The 5 Basic Statistics Concepts Data Scientists Need to Know

Statistics can be a powerful tool when performing the art of Data Science (DS). From a high-level view, statistics is the use of mathematics to perform technical analysis of data. A basic visualisation such as a bar chart might give you some high-level information, but with statistics we get to operate on the data in a much more information-driven and targeted way. The math involved helps us form concrete conclusions about our data rather than just guesstimating.

Using statistics, we can gain deeper and more fine grained insights into how exactly our data is structured and based on that structure how we can optimally apply other data science techniques to get even more information. Today, we’re going to look at 5 basic statistics concepts that data scientists need to know and how they can be applied most effectively!

Statistical Features

Statistical features is probably the most used statistics concept in data science. It’s often the first stats technique you would apply when exploring a dataset and includes things like bias, variance, mean, median, percentiles, and many others. It’s all fairly easy to understand and implement in code! Check out the graphic below for an illustration.

The line in the middle is the median value of the data. Median is used over the mean since it is more robust to outlier values. The first quartile is essentially the 25th percentile; i.e 25% of the points in the data fall below that value. The third quartile is the 75th percentile; i.e 75% of the points in the data fall below that value. The min and max values represent the upper and lower ends of our data range.

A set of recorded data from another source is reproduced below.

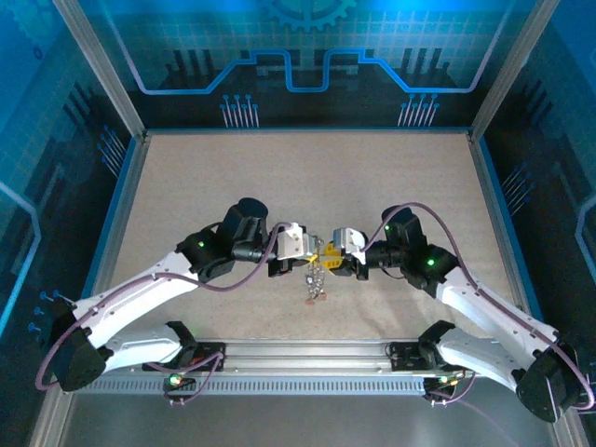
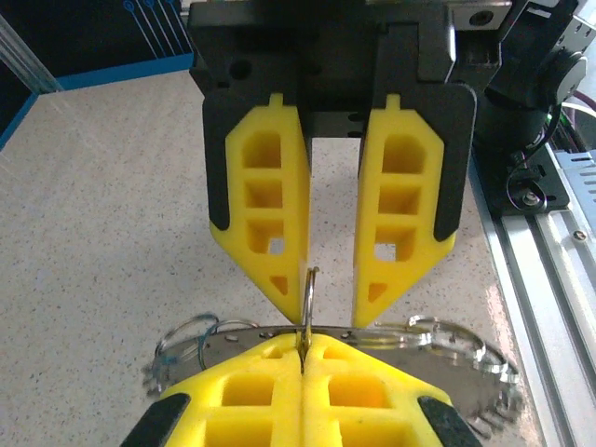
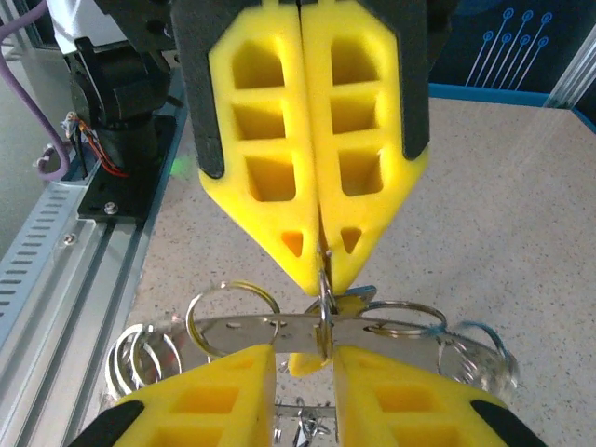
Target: Put the keys on the keyring
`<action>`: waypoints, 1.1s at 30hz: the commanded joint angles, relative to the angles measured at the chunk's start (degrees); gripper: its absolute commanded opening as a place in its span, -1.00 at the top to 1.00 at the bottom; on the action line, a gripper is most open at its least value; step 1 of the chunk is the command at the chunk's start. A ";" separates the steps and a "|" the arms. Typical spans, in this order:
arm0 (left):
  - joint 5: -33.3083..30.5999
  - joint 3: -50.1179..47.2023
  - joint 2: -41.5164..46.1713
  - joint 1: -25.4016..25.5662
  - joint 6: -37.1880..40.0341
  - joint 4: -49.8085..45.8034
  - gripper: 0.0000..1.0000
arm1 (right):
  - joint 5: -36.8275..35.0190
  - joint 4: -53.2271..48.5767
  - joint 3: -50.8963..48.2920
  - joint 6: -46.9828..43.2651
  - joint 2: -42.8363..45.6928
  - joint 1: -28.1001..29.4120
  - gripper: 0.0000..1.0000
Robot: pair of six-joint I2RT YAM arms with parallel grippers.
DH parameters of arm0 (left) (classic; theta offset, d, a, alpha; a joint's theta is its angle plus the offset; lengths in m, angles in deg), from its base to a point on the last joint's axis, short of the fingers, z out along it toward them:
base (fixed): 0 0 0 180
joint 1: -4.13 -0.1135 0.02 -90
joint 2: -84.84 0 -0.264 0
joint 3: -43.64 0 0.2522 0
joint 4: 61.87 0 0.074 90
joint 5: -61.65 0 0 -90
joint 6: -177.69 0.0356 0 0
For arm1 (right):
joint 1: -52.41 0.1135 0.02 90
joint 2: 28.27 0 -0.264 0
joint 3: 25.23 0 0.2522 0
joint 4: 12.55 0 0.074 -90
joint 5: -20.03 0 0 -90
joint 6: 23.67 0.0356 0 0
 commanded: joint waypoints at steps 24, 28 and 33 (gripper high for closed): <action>0.88 9.37 -4.71 1.85 8.88 -13.23 1.00 | -3.37 -5.44 4.61 -4.75 -1.41 4.10 0.65; 0.62 9.97 -5.17 1.96 8.39 -13.82 1.00 | -3.51 -4.97 4.33 -4.60 -1.23 4.39 0.79; 0.68 9.95 -4.93 2.02 6.89 -12.76 1.00 | -3.30 -2.74 3.09 -3.69 0.30 4.59 1.00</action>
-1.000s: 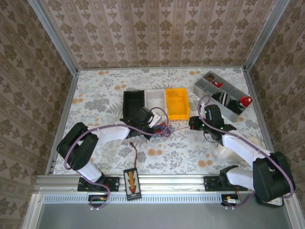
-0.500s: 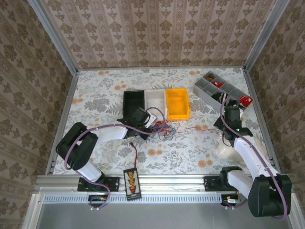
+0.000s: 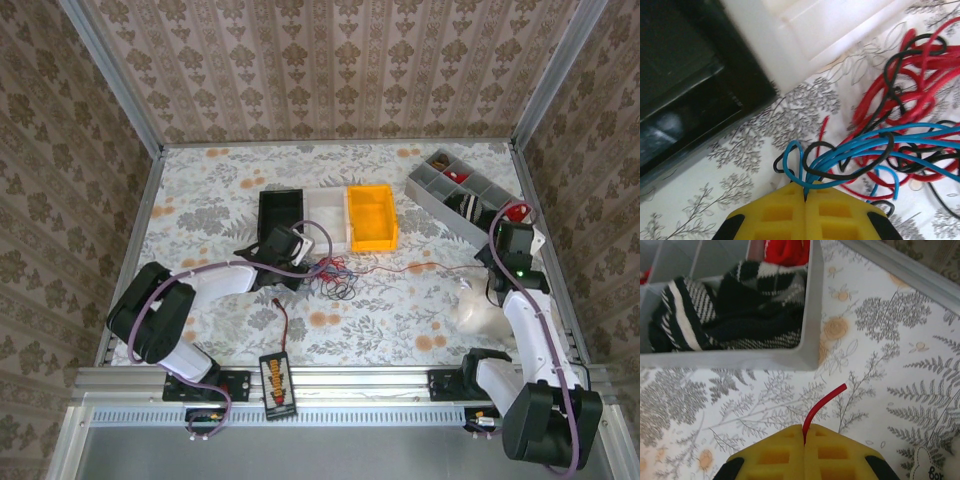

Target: Untangle the cables

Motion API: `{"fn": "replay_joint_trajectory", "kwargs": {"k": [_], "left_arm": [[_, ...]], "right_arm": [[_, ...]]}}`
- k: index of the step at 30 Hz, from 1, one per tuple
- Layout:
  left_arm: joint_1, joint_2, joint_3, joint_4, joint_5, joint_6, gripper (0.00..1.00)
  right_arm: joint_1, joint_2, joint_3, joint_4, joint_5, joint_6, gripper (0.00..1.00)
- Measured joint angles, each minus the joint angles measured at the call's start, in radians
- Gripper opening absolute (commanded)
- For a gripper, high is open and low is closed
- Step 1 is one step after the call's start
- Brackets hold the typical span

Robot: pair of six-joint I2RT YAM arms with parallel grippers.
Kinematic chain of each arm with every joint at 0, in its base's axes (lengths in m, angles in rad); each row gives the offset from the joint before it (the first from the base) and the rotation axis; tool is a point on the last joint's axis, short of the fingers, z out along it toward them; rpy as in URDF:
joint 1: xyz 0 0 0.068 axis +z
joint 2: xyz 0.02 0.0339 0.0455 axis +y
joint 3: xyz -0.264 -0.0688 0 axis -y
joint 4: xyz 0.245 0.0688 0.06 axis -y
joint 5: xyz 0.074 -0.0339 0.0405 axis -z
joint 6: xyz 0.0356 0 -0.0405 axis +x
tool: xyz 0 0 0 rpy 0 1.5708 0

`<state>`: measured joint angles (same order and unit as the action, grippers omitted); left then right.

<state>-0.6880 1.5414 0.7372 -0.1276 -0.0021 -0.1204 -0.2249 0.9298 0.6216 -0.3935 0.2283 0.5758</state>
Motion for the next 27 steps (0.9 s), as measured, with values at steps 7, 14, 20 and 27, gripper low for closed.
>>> {"fn": "replay_joint_trajectory", "kwargs": {"k": [7, 14, 20, 27], "left_arm": [[0.050, -0.022, -0.042, 0.001, -0.024, -0.023, 0.00], [0.040, -0.023, -0.042, 0.011, 0.015, -0.022, 0.00], [-0.019, -0.023, -0.018, 0.032, 0.129, -0.008, 0.00], [-0.019, -0.023, 0.061, 0.031, 0.228, -0.007, 0.11]], "right_arm": [[-0.091, -0.014, 0.020, 0.000, -0.023, 0.017, 0.00], [-0.093, -0.013, 0.033, 0.006, -0.073, 0.023, 0.00], [0.128, 0.015, 0.030, 0.045, -0.090, 0.020, 0.00], [0.328, 0.080, -0.070, 0.083, -0.067, 0.084, 0.00]]}}
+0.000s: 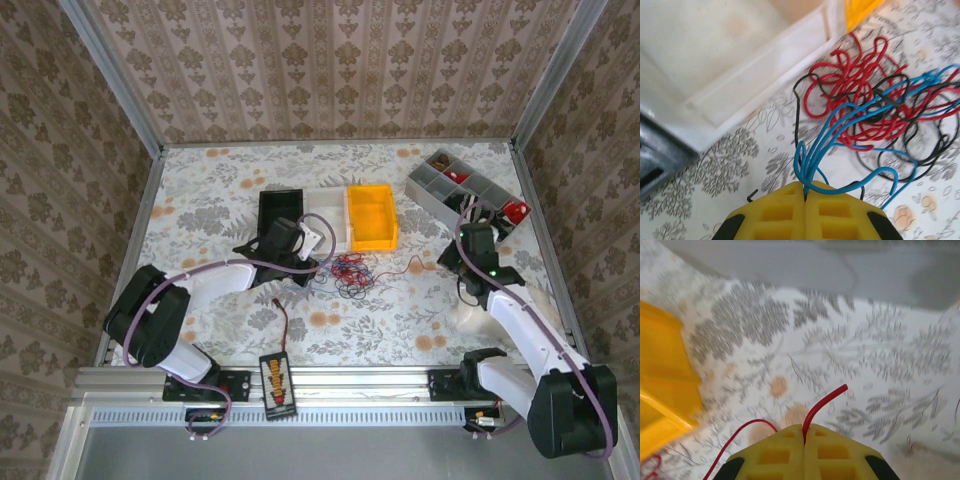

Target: Untangle the cables

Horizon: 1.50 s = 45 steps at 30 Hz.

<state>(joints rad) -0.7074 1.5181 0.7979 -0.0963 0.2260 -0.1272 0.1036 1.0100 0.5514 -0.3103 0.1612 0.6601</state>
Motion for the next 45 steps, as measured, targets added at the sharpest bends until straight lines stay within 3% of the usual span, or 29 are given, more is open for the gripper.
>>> {"fn": "replay_joint_trajectory", "kwargs": {"k": [2, 4, 9, 15, 21, 31, 40, 45], "left_arm": [[0.000, 0.000, 0.014, -0.005, 0.017, 0.008, 0.35], [0.000, 0.000, 0.021, -0.014, 0.026, 0.016, 0.50], [0.000, -0.017, 0.023, -0.066, 0.034, 0.036, 0.63], [-0.042, -0.005, 0.177, -0.180, 0.085, 0.090, 0.67], [-0.147, 0.188, 0.397, -0.203, 0.115, 0.156, 0.63], [-0.175, 0.430, 0.574, -0.396, 0.114, 0.270, 0.56], [-0.185, 0.443, 0.601, -0.452, 0.102, 0.313, 0.01], [-0.171, 0.407, 0.528, -0.419, 0.090, 0.303, 0.00]], "right_arm": [[0.023, 0.018, -0.023, 0.000, 0.008, 0.014, 0.00], [0.036, 0.024, -0.027, 0.001, 0.014, 0.021, 0.00], [0.045, 0.026, -0.027, 0.023, 0.024, 0.021, 0.01], [0.045, 0.084, -0.014, 0.043, 0.025, 0.017, 0.01], [0.050, 0.104, 0.011, 0.051, 0.019, 0.009, 0.01], [0.050, 0.074, 0.014, 0.049, 0.019, -0.007, 0.02], [0.007, 0.054, 0.014, 0.049, 0.010, -0.010, 0.01], [-0.132, 0.015, 0.024, 0.032, -0.008, -0.025, 0.00]]}}
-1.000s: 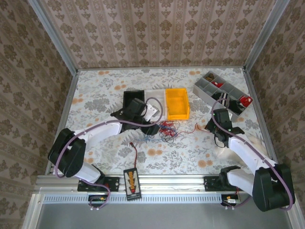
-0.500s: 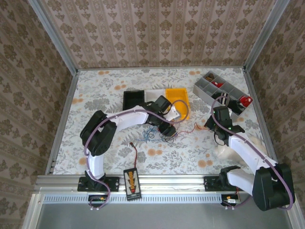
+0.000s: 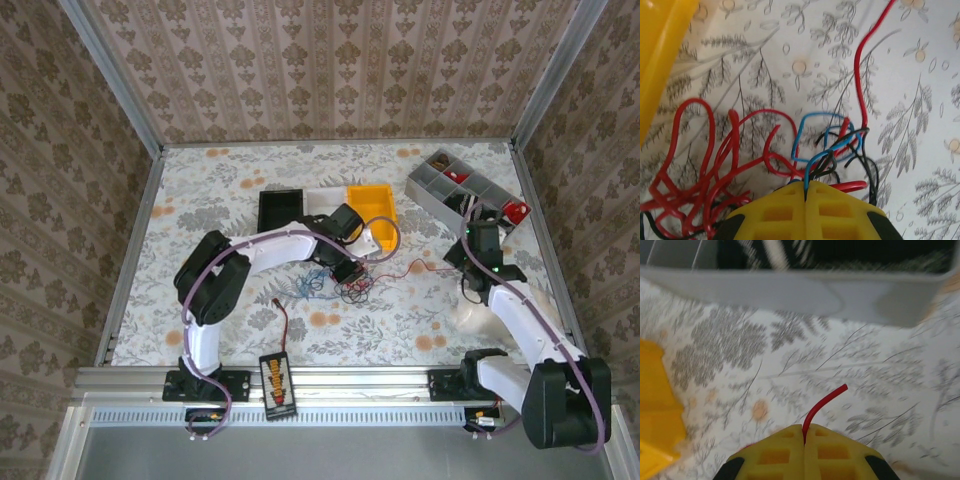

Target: Untangle the cables

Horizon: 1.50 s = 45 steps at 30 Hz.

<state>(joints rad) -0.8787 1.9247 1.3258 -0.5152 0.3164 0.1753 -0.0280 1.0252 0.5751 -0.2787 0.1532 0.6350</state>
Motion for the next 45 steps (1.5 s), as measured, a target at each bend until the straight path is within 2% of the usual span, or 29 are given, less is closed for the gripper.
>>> {"fn": "replay_joint_trajectory", "kwargs": {"k": [7, 15, 21, 25, 30, 36, 38, 45], "left_arm": [[0.087, -0.185, -0.204, 0.011, -0.026, -0.031, 0.00], [0.222, -0.385, -0.373, 0.022, -0.028, -0.098, 0.00], [0.279, -0.437, -0.399, 0.012, -0.036, -0.116, 0.00], [0.304, -0.446, -0.403, 0.011, -0.037, -0.124, 0.00], [0.296, -0.437, -0.405, 0.037, -0.013, -0.146, 0.00], [0.229, -0.361, -0.402, 0.093, 0.003, -0.158, 0.00], [0.208, -0.323, -0.395, 0.099, 0.006, -0.158, 0.00], [0.179, -0.259, -0.346, 0.102, 0.013, -0.158, 0.00]], "right_arm": [[-0.204, -0.032, 0.072, -0.053, -0.001, -0.053, 0.00], [-0.351, -0.029, 0.087, -0.088, -0.009, -0.052, 0.00], [-0.426, -0.029, 0.101, -0.101, -0.012, -0.032, 0.00], [-0.441, -0.028, 0.107, -0.100, -0.031, -0.025, 0.00], [-0.396, -0.032, 0.109, -0.092, -0.056, -0.030, 0.00], [-0.175, -0.058, 0.108, -0.047, -0.092, -0.079, 0.00], [-0.119, -0.056, 0.108, -0.016, -0.136, -0.101, 0.00], [-0.026, -0.030, 0.110, 0.102, -0.284, -0.108, 0.00]]}}
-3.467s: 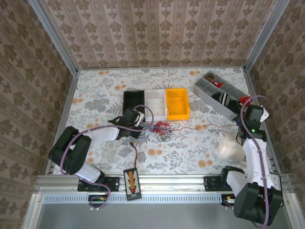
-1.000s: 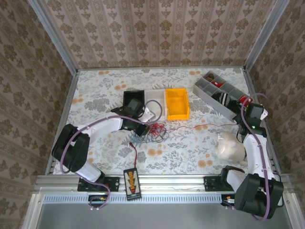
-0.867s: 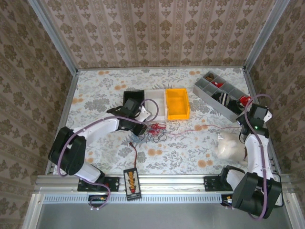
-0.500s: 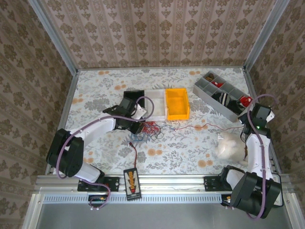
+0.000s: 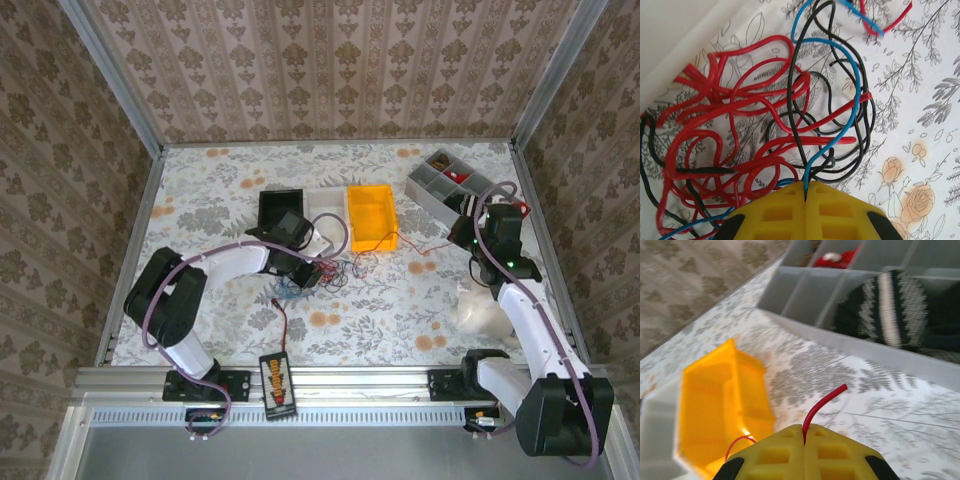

A box plot perfectly illustrates what we can do with basic statistical features:

When the box plot is short it implies that much of your data points are similar, since there are many values in a small range
When the box plot is tall it implies that much of your data points are quite different, since the values are spread over a wide range
If the median value is closer to the bottom then we know that most of the data has lower values. If the median value is closer to the top then we know that most of the data has higher values. Basically, if the median line is not in the middle of the box then it is an indication of skewed data.
Are the whiskers very long? That means your data has a high standard deviation and variance i.e the values are spread out and highly varying. If you have long whiskers on one side of the box but not the other, then your data may be highly varying only in one direction.

All of that information from a few simple statistical features that are easy to calculate! Try these out whenever you need a quick yet informative view of your data.

Probability Distributions

We can define probability as the percent chance that some event will occur. In data science this is commonly quantified in the range of 0 to 1 where 0 means we are certain this will not occur and 1 means we are certain it will occur. A probability distribution is then a function which represents the probabilities of all possible values in the experiment. Check out the graphic below for an illustration.

A Uniform Distribution is the most basic of the 3 we show here. It has a single value which only occurs in a certain range while anything outside that range is just 0. It’s very much an “on or off” distribution. We can also think of it as an indication of a categorical variable with 2 categories: 0 or the value. Your categorical variable might have multiple values other than 0 but we can still visualize it in the same was as a piecewise function of multiple uniform distributions.
A Normal Distribution, commonly referred to as a Gaussian Distribution, is specifically defined by its mean and standard deviation. The mean value shifts the distribution spatially and the standard deviation controls the spread. The import distinction from other distributions (e.g poisson) is that the standard deviation is the same in all directions. Thus with a Gaussian distribution we know the average value of our dataset as well as the spread of the data i.e is it spread over a wide range or is it highly concentrated around a few values.
A Poisson Distribution is similar to the Normal but with an added factor of skewness. With a low value for the skewness a poisson distribution will have relatively uniform spread in all directions just like the Normal. But when the skewness value is high in magnitude then the spread of our data will be different in different directions; in one direction it will be very spread and in the other it will be highly concentrated.

There are many more distributions that you can dive deep into but those 3 already give us a lot of value. We can quickly see and interpret our categorical variables with a Uniform Distribution. If we see a Gaussian Distribution we know that there are many algorithms that by default will perform well specifically with Gaussian so we should go for those. And with Poisson we’ll see that we have to take special care and choose an algorithm that is robust to the variations in the spatial spread.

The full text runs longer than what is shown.